EXERCISE PROMPT. Write how many lines in the records below include the string "held". No other text should be given.

RECORDS SHOWN.
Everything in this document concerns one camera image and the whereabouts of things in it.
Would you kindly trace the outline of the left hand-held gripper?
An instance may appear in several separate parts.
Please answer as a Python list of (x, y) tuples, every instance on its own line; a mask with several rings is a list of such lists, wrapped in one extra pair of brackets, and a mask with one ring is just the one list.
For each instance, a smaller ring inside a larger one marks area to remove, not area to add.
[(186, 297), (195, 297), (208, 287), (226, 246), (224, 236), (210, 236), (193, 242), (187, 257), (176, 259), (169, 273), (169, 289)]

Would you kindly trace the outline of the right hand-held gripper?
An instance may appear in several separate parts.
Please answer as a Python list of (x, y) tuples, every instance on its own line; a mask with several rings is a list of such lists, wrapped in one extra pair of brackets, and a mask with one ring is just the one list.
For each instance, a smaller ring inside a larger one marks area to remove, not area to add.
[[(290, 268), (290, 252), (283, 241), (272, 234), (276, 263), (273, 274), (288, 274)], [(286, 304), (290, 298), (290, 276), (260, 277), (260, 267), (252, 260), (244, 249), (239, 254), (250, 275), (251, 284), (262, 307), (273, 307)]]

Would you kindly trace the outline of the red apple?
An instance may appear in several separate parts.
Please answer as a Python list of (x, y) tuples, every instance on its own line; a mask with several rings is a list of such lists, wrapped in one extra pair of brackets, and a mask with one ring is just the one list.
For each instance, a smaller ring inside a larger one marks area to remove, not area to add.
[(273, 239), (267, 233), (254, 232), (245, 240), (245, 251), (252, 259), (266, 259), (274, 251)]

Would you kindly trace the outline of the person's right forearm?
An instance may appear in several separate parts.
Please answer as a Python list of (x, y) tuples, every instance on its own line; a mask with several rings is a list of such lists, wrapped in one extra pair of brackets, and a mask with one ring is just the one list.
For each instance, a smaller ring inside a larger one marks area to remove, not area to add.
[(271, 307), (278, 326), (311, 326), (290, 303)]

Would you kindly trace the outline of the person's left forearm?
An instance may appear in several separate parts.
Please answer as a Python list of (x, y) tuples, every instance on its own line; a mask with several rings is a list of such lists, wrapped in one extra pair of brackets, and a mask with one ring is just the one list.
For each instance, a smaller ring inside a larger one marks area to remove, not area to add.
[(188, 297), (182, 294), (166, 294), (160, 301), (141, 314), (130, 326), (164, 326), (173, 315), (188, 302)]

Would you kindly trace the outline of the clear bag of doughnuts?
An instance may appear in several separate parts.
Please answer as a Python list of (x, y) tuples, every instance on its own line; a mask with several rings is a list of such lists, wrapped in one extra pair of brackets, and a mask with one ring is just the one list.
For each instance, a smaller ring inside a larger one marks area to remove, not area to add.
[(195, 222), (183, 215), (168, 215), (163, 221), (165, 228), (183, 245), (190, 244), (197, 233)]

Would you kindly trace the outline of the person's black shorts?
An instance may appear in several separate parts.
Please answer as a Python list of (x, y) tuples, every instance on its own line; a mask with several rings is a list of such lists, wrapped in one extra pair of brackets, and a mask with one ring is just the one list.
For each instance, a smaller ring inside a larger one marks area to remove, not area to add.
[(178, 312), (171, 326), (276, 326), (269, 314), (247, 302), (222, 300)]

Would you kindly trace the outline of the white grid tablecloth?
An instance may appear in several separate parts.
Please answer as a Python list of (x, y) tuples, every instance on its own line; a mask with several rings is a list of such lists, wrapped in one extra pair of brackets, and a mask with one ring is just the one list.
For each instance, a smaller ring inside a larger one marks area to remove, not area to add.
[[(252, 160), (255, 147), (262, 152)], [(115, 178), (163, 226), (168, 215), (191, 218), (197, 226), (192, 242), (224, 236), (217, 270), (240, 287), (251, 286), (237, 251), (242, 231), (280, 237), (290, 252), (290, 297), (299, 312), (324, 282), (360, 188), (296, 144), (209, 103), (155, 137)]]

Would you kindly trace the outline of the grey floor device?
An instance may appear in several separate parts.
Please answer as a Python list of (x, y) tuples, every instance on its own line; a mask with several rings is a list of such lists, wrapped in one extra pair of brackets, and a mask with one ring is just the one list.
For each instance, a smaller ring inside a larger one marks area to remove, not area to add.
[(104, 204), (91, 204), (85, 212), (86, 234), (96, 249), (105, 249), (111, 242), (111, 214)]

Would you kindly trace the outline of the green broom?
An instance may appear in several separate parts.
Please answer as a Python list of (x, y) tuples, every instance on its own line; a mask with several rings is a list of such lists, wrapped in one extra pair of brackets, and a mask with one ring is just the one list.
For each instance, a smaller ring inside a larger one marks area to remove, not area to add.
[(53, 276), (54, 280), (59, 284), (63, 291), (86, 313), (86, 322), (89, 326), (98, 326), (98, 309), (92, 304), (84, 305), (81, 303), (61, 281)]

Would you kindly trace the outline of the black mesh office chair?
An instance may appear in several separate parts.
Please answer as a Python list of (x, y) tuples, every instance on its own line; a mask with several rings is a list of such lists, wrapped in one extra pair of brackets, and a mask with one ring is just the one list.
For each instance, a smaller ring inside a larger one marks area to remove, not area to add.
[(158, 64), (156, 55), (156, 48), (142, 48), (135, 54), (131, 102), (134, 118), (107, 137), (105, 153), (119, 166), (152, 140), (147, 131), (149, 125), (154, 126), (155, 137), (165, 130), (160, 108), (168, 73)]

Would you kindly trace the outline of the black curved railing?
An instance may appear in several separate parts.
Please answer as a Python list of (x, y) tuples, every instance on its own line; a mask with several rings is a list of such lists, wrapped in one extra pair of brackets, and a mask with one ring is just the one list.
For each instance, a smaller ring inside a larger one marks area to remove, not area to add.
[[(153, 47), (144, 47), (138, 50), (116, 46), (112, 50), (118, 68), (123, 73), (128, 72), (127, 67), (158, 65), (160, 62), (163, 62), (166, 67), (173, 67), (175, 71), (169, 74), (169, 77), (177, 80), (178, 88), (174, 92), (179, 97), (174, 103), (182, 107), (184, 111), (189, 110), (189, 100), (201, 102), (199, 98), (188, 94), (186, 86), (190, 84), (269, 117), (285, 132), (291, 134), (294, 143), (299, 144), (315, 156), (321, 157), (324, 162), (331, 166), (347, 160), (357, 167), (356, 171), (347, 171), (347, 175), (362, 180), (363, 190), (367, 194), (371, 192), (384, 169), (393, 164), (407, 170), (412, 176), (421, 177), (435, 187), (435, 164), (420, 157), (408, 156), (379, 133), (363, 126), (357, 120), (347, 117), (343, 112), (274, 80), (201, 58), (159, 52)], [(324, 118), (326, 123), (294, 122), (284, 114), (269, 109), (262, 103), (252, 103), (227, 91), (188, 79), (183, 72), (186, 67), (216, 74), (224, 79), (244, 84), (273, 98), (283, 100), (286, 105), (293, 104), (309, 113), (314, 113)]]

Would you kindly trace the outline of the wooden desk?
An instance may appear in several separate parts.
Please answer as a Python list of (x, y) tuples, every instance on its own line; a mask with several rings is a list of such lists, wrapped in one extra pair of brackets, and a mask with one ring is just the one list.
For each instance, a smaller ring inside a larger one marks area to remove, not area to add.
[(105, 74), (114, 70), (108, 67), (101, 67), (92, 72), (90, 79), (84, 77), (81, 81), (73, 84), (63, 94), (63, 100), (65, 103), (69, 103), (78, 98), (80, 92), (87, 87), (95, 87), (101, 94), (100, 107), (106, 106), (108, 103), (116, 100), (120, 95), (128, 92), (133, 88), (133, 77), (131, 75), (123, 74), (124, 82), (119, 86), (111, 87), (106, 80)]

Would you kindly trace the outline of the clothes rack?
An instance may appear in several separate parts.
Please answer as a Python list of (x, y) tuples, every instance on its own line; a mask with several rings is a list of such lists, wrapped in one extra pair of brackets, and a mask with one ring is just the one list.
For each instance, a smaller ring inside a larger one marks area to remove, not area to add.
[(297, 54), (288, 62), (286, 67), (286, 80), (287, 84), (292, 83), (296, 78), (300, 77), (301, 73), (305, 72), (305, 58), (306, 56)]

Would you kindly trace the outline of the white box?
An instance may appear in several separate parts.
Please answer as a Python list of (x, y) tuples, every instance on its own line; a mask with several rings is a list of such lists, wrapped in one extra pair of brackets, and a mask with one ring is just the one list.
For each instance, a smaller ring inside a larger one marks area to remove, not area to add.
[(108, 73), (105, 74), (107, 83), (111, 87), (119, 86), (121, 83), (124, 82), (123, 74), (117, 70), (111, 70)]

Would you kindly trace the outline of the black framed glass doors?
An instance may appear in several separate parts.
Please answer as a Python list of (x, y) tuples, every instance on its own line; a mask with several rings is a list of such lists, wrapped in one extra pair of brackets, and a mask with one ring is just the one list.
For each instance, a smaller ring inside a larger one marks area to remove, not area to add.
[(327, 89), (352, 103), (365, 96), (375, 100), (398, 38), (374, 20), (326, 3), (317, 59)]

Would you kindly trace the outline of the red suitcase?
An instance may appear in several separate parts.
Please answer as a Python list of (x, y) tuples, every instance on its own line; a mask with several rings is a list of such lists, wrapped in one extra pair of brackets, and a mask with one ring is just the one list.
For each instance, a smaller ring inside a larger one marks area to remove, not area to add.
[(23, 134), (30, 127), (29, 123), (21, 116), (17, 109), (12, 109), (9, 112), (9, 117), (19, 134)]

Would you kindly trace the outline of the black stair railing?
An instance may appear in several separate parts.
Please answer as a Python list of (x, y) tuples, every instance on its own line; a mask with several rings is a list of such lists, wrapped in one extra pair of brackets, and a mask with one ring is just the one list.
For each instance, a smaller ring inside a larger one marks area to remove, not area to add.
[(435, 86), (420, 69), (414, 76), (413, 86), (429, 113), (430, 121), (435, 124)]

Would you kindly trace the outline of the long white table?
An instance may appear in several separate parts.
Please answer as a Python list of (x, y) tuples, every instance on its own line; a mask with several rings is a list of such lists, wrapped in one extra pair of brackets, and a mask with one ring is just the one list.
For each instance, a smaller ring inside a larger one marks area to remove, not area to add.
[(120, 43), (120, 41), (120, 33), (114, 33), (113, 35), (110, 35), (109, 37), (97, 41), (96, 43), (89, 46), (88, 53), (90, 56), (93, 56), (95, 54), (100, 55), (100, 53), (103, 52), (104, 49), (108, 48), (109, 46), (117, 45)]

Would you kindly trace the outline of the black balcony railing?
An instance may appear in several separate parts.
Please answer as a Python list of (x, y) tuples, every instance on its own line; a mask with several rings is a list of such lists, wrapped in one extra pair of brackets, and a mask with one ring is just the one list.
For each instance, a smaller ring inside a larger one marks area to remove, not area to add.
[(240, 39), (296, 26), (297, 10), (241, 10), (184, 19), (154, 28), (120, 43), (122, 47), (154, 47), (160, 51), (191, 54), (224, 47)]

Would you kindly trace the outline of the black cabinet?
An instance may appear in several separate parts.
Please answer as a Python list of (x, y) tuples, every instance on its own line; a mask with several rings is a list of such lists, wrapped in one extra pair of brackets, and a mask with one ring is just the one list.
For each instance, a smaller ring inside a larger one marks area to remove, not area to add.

EXERCISE RESULT. 2